Costs are about $150 per mark per year. However, registration for longer periods provides discounts, as well as a means of earning Status Points for early filing. The fee structure is detailed here: Clearinghouse Fees
Registration confers limited benefits to participate in the “Trademark Claims” service but does not act to bar infringing domain registrations, meaning the entire process may be suspect. The Brand owner will have access to the Trademark Claims service for at least 60 days after a new gTLD is open for registration with the general public following a “Sunrise” period. The Claims service will provide a warning of potential infringement to any third party attempting to register a domain that matches a trademark registered with the Trademark Clearinghouse. The Trademark owner will receive an automated alert notification if the domain is nonetheless registered after the warning is sent.
Problems. The Trademark Claims service identifies only identical matches to listed trademarks. Plural of an identical mark are not considered an identical matches, nor are misspellings.

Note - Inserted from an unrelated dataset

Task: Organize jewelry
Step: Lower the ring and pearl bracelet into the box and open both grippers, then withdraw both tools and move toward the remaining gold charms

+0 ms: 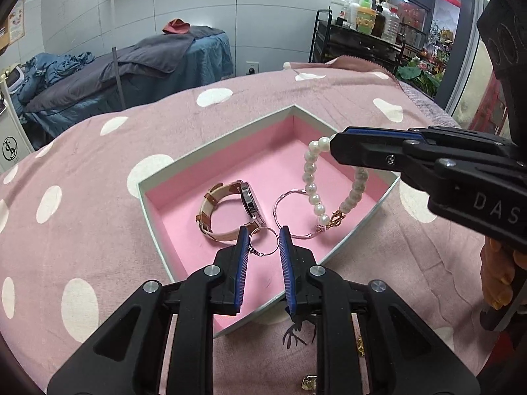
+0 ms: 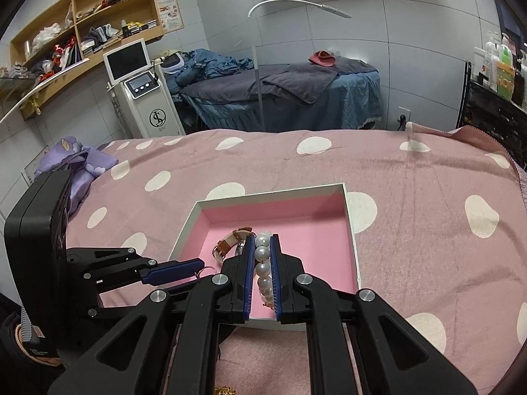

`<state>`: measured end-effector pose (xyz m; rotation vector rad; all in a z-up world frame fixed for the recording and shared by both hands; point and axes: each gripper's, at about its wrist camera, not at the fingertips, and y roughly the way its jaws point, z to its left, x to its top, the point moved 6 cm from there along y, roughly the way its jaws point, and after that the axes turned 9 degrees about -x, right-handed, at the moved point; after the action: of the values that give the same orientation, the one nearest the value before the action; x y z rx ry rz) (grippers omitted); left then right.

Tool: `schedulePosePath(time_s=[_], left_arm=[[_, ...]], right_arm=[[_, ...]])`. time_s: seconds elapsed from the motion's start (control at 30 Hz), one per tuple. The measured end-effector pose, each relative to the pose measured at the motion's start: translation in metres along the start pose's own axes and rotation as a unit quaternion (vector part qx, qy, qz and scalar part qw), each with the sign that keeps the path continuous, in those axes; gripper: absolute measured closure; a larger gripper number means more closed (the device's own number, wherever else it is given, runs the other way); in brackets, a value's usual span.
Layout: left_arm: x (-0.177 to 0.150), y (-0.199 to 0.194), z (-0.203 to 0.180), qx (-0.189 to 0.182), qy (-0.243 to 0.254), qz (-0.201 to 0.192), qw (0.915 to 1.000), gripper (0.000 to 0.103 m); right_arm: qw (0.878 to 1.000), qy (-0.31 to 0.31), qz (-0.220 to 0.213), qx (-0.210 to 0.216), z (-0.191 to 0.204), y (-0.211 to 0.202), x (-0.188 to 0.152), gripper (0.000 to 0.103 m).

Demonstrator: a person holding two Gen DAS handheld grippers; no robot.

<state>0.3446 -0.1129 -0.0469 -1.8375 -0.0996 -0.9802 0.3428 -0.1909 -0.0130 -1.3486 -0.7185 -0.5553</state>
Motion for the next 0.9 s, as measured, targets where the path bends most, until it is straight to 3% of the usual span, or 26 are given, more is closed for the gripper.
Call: schedulePosePath(time_s=[0.3, 0.6, 0.67, 0.73, 0.83, 0.9], left_arm=[[-0.008, 0.015, 0.003, 0.003, -0.003, 0.016, 0.9999, 0.083], [-0.008, 0.015, 0.006, 0.017, -0.002, 0.015, 0.9997, 0.082], [-0.007, 0.011, 0.004, 0.028, 0.004, 0.008, 0.9996, 0.065], [-0.005, 0.005, 0.003, 0.046, 0.015, -0.005, 0.9988, 0.046], [-0.002, -0.008, 0.001, 0.058, 0.027, -0.022, 0.9977, 0.039], [-0.001, -0.018, 0.001, 0.067, 0.03, -0.033, 0.9967, 0.033]], right_arm=[[1.0, -0.007, 0.024, -0.018, -0.007, 0.019, -0.014, 0.094], [0.999, -0.025, 0.021, -0.042, -0.012, 0.022, -0.02, 0.09], [0.999, -0.025, 0.016, -0.044, -0.013, 0.019, -0.02, 0.068], [0.999, -0.018, 0.003, -0.041, -0.014, 0.012, -0.017, 0.056], [0.998, -0.021, -0.019, -0.053, -0.017, -0.001, -0.012, 0.055], [0.997, -0.018, -0.031, -0.065, -0.023, -0.01, -0.01, 0.047]])
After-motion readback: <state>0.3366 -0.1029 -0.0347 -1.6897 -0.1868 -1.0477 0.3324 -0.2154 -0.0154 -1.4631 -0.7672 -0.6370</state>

This means typosquatting will continue (deliberate misspellings) and fall outside the Claims service. The Trademark owner may find it better to work with its counsel to secure a domain watch service at a comparable cost.
You Can Not Sue the Registry!
(03-08-14) -- In recent court decisions, it has been held that a domain registry that offers private registrations can not be sued for contributory trademark or copyright infringement. You can not sue them for damages and they don't have to provide the identification information of the domain owner. Review sites can be sued for the identity of a poster, though this is covered at CertifiedTruth.com, another upcoming service of Blue Planet Security Corporation.
You might be able to legally intimidate the hosting company with civil action. The IP address of the hosting company and often the contact information is included in the WHOIS listing. If the hosting company is in another country, you are likely out of luck. Suing the hosting company for contributory trademark or copyright infringement might have the desired effect if a complaint or cease and desist letter does not do the trick.
You could, though probably not legally, hire a group of hackers to do a Denial Of Service attack on the IP address.
Why do people use WWW?
(03-01-14) --- Yes, there are services other than "www" (World Wide Web) on the internet but the public knows little about sub-domains and virtually nothing about Telnet, FTP and the like. In the olden days, DNS services generally were set up to work only with the www prefix. Today it makes no difference as all DNS servers and web servers recognize the domain name with or without the www.
Why business people and others continue to use it is a mystery to me. Usually the space (real estate) available in a print ad or online ad is limited. Using the www.domainname.com also just looks strange. I think it is a waste of space.
There are some reasons to use it I suppose. If you have website tracking setup that thinks with and without www are different domain names, then you'd have to track both. Google Webmaster Tools is smart enough to know they are the same thing, as are most other tools.